(Source records)
◇ ◇ ◇

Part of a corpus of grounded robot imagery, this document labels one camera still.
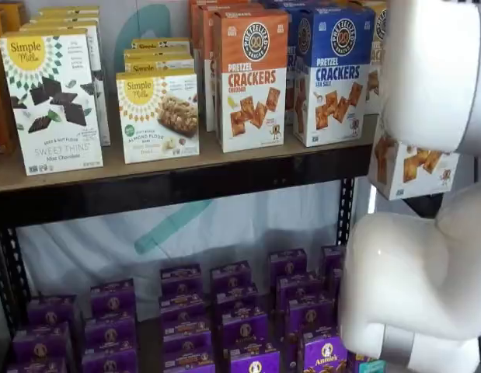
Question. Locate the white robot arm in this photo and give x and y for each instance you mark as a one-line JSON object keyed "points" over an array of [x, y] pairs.
{"points": [[419, 58]]}

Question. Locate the orange white pretzel crackers box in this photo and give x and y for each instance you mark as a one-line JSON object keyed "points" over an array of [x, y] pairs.
{"points": [[196, 46], [252, 116], [209, 58]]}

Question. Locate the wooden shelf board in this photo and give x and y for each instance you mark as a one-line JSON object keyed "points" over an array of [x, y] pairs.
{"points": [[166, 169]]}

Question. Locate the purple Annie's box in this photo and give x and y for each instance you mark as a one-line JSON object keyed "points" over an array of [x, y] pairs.
{"points": [[236, 302], [254, 362], [186, 330], [288, 265], [37, 366], [189, 369], [299, 290], [325, 355], [41, 342], [244, 331], [109, 361], [181, 280], [333, 258], [112, 297], [110, 330], [182, 307], [354, 363], [313, 320], [231, 276], [51, 311], [189, 353]]}

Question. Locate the Simple Mills almond bars box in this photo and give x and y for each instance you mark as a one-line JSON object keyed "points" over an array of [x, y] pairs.
{"points": [[158, 62], [162, 44], [158, 116]]}

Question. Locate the blue white pretzel crackers box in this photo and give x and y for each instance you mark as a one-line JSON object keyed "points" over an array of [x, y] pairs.
{"points": [[302, 3], [290, 77], [333, 116]]}

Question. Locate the dark metal wooden shelf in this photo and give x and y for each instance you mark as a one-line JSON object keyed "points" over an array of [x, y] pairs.
{"points": [[88, 241]]}

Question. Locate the Simple Mills sweet thins box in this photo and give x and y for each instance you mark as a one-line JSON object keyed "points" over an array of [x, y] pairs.
{"points": [[49, 116], [69, 10], [65, 18], [102, 97]]}

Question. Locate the teal box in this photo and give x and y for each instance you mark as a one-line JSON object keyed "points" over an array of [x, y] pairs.
{"points": [[373, 367]]}

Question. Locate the black metal rack frame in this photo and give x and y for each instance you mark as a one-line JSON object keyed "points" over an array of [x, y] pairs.
{"points": [[147, 194]]}

◇ ◇ ◇

PROBLEM STATEMENT:
Set the records down again exactly as given, and leave the pictures out.

YOUR RESPONSE:
Part of a corpus of grounded robot imagery, this document labels one camera still.
Question. Locate the white robot arm in this photo and give x and y for each instance you mark as a one-line JSON object keyed "points" over an array of [x, y] pairs.
{"points": [[419, 58]]}

Question. Locate the orange white pretzel crackers box in this photo and give x and y for each instance you mark as a one-line JSON object keyed "points" over an array of [x, y] pairs.
{"points": [[196, 46], [252, 116], [209, 58]]}

Question. Locate the wooden shelf board in this photo and give x and y for each instance you mark as a one-line JSON object keyed "points" over an array of [x, y] pairs.
{"points": [[166, 169]]}

Question. Locate the purple Annie's box in this photo and give x and y for each instance you mark as a one-line JSON object keyed "points" over an array of [x, y] pairs.
{"points": [[236, 302], [254, 362], [186, 330], [288, 265], [37, 366], [189, 369], [299, 290], [325, 355], [41, 342], [244, 331], [109, 361], [181, 280], [333, 258], [112, 297], [110, 330], [182, 307], [354, 363], [313, 320], [231, 276], [51, 311], [189, 353]]}

Question. Locate the Simple Mills almond bars box in this photo and give x and y for each instance you mark as a one-line JSON object keyed "points" over an array of [x, y] pairs.
{"points": [[158, 62], [162, 44], [158, 116]]}

Question. Locate the blue white pretzel crackers box in this photo and give x and y for each instance you mark as a one-line JSON object keyed "points" over an array of [x, y] pairs.
{"points": [[302, 3], [290, 77], [333, 116]]}

Question. Locate the dark metal wooden shelf in this photo and give x and y for each instance you mark as a one-line JSON object keyed "points" over an array of [x, y] pairs.
{"points": [[88, 241]]}

Question. Locate the Simple Mills sweet thins box in this photo and give x and y for each instance you mark as a one-line JSON object keyed "points" over an array of [x, y] pairs.
{"points": [[49, 116], [69, 10], [65, 18], [102, 97]]}

Question. Locate the teal box in this photo and give x and y for each instance you mark as a one-line JSON object keyed "points" over an array of [x, y] pairs.
{"points": [[373, 367]]}

Question. Locate the black metal rack frame in this photo and give x and y for each instance you mark as a one-line JSON object keyed "points" over an array of [x, y] pairs.
{"points": [[147, 194]]}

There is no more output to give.